■ TASK INPUTS ■
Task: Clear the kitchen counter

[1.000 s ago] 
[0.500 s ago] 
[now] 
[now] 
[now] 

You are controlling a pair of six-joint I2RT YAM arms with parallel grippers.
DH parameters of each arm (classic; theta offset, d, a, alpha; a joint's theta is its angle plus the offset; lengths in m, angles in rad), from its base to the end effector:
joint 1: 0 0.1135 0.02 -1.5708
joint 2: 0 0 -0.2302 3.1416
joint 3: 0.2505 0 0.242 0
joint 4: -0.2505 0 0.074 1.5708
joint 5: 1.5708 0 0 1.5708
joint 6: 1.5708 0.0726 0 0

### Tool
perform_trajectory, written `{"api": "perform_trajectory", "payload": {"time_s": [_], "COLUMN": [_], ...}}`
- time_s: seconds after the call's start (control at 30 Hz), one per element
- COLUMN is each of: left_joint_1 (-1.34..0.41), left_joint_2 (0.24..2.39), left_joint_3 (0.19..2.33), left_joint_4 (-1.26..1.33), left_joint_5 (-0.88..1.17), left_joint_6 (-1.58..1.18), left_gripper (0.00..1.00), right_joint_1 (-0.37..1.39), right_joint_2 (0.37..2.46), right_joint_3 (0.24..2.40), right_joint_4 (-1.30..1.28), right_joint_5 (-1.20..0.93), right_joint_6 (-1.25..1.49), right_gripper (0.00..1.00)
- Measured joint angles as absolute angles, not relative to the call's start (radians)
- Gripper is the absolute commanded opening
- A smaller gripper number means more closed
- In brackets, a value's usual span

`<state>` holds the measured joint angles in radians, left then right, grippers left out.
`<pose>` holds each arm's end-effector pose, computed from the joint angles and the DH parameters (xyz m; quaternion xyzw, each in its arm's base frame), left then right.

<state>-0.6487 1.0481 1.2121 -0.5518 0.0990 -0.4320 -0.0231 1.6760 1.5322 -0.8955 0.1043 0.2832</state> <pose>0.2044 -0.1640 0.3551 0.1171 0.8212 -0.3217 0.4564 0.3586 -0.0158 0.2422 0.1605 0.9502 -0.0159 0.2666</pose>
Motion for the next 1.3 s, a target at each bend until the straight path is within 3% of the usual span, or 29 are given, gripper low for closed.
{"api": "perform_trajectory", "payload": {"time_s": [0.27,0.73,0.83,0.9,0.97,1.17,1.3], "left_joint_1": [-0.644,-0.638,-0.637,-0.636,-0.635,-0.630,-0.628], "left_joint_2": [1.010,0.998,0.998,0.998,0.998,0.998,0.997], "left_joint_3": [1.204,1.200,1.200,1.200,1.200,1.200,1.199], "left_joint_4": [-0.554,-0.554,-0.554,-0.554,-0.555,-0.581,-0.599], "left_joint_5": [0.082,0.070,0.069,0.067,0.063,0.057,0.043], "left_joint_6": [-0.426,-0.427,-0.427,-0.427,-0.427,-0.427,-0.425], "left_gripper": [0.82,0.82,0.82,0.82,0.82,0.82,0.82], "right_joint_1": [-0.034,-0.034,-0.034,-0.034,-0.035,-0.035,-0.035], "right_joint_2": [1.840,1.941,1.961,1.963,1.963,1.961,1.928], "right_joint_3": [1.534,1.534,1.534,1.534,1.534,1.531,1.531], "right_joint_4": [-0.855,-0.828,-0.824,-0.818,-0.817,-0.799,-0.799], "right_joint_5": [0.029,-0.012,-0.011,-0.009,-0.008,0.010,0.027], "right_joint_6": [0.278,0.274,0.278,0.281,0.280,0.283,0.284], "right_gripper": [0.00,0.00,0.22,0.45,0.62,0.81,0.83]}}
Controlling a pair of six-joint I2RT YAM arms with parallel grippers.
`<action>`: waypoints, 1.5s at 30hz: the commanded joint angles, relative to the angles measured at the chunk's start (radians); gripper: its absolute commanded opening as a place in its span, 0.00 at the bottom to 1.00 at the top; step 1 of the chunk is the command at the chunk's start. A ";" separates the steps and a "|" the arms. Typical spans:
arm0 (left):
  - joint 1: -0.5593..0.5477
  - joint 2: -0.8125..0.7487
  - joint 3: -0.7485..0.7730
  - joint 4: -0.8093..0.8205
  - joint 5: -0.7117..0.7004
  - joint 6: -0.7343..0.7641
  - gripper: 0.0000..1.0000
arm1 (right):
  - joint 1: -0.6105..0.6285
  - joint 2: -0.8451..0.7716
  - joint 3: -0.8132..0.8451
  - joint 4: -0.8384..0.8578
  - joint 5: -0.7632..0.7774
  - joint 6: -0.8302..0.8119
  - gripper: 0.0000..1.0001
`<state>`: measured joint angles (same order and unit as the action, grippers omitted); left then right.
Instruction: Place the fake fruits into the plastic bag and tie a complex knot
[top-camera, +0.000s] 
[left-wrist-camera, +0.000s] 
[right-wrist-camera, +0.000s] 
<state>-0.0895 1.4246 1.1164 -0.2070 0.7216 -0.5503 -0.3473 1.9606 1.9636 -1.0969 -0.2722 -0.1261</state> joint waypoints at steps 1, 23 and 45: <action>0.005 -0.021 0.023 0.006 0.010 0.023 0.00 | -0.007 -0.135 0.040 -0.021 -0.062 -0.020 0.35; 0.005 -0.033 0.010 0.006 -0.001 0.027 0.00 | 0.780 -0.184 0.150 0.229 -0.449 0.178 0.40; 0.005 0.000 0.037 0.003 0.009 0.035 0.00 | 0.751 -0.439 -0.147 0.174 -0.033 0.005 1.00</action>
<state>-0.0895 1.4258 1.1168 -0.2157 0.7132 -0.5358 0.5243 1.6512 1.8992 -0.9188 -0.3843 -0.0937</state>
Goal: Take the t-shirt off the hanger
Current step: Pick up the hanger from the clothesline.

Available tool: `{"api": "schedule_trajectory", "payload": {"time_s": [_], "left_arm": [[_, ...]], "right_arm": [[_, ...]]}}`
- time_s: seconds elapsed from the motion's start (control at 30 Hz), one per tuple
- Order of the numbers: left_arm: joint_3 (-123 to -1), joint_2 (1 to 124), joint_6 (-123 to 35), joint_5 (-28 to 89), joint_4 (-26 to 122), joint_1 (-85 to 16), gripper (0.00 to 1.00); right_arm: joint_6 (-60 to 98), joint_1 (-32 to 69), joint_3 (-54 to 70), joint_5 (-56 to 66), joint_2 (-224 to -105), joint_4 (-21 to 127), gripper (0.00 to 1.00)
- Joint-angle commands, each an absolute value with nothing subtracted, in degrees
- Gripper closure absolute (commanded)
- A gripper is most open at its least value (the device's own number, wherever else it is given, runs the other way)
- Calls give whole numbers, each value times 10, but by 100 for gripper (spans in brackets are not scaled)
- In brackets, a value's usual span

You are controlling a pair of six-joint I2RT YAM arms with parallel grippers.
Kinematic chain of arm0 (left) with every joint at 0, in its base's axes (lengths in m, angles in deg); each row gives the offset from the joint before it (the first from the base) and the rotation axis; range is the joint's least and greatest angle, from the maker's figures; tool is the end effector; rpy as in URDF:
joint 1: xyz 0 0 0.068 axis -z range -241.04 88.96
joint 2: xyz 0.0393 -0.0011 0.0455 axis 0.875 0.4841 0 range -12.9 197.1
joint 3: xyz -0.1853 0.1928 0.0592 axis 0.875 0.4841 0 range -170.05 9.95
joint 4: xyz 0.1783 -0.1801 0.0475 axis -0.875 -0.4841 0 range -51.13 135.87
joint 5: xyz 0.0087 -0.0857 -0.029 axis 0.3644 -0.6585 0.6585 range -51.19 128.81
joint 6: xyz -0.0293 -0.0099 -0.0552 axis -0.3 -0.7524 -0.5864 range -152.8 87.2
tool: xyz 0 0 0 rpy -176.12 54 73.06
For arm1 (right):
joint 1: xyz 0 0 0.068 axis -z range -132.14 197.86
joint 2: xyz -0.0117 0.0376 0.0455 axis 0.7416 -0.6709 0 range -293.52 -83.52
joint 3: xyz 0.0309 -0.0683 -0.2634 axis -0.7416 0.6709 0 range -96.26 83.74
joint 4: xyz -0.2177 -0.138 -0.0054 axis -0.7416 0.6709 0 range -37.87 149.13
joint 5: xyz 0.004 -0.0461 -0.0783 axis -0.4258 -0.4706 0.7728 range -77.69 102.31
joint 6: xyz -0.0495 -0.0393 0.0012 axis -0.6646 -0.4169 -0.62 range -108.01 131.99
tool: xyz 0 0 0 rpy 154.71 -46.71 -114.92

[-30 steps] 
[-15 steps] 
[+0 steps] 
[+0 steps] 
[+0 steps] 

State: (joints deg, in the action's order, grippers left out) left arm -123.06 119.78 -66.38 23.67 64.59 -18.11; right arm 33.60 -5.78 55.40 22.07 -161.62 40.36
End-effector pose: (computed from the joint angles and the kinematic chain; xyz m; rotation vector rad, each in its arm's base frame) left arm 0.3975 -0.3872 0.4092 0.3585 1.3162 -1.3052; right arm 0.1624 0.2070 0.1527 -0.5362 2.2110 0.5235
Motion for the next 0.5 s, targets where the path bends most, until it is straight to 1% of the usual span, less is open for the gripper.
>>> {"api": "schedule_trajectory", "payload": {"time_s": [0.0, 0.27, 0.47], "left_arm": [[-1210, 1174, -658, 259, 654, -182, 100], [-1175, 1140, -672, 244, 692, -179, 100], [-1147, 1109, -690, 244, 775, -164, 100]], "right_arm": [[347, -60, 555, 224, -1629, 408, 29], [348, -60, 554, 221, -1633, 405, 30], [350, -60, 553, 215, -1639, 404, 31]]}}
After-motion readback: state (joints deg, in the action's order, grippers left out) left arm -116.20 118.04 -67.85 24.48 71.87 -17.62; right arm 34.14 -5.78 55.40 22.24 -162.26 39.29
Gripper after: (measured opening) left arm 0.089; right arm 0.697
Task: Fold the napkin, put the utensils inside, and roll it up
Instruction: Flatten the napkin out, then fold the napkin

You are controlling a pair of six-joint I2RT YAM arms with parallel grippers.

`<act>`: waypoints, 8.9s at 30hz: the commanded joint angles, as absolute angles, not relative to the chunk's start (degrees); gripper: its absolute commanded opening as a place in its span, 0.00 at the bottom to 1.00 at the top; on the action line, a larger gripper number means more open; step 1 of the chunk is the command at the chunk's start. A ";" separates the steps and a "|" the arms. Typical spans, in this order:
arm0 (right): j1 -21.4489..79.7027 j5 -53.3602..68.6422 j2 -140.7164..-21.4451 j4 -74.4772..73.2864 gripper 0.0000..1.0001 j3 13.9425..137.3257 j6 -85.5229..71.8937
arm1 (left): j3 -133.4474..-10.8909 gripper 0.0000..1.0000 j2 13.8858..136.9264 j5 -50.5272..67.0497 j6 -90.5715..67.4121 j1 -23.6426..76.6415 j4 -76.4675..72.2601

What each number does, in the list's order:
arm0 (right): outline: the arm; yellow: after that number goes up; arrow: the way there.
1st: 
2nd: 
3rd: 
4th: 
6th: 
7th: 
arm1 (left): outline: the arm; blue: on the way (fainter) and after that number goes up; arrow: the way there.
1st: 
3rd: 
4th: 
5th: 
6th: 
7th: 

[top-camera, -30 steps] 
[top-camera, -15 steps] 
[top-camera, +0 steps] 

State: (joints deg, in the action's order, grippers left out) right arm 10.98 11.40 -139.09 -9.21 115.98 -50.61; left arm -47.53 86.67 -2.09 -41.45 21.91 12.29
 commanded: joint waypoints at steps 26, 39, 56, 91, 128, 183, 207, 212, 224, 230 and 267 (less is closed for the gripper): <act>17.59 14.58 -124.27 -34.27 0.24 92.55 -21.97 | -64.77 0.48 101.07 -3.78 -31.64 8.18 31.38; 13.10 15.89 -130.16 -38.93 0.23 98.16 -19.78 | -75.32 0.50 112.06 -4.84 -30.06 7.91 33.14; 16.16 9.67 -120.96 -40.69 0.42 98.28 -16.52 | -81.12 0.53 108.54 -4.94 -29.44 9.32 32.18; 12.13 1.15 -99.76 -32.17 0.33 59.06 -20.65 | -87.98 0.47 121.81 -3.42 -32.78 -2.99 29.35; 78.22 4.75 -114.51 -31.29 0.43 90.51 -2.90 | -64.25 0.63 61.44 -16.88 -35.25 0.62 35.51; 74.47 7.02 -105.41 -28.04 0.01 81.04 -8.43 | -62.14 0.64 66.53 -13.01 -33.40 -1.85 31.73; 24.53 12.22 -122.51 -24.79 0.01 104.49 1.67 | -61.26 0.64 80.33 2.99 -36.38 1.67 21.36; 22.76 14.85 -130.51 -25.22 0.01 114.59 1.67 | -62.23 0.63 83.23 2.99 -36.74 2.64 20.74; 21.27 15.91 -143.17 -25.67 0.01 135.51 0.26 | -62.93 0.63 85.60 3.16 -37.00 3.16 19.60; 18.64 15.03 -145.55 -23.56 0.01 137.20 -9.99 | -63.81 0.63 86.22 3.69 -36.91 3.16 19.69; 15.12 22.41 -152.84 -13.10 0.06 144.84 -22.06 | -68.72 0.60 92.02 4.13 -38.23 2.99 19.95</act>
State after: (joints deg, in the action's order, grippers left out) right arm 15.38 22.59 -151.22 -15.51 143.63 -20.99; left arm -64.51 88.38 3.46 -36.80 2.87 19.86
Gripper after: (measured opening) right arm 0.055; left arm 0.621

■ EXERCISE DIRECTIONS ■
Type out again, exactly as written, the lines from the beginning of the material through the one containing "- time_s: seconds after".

■ RESPONSE TO THIS TASK ■
Task: Clear the kitchen counter

[1.000 s ago] 
[0.500 s ago] 
[now] 
[now] 
[now] 

You are controlling a pair of six-joint I2RT YAM arms with parallel grippers.
DH parameters of each arm (classic; theta offset, d, a, alpha; a joint's theta is its angle plus the offset; lengths in m, angles in rad), from its base to the end effector:
joint 1: 0 0.1135 0.02 -1.5708
joint 2: 0 0 -0.2302 3.1416
joint 3: 0.2505 0 0.242 0
joint 4: -0.2505 0 0.074 1.5708
joint 5: 1.5708 0 0 1.5708
joint 6: 1.5708 0.0726 0 0

### Tool
perform_trajectory, written `{"api": "perform_trajectory", "payload": {"time_s": [_], "COLUMN": [_], ...}}`
- time_s: seconds after the call's start (control at 30 Hz), one per element

No more output remains.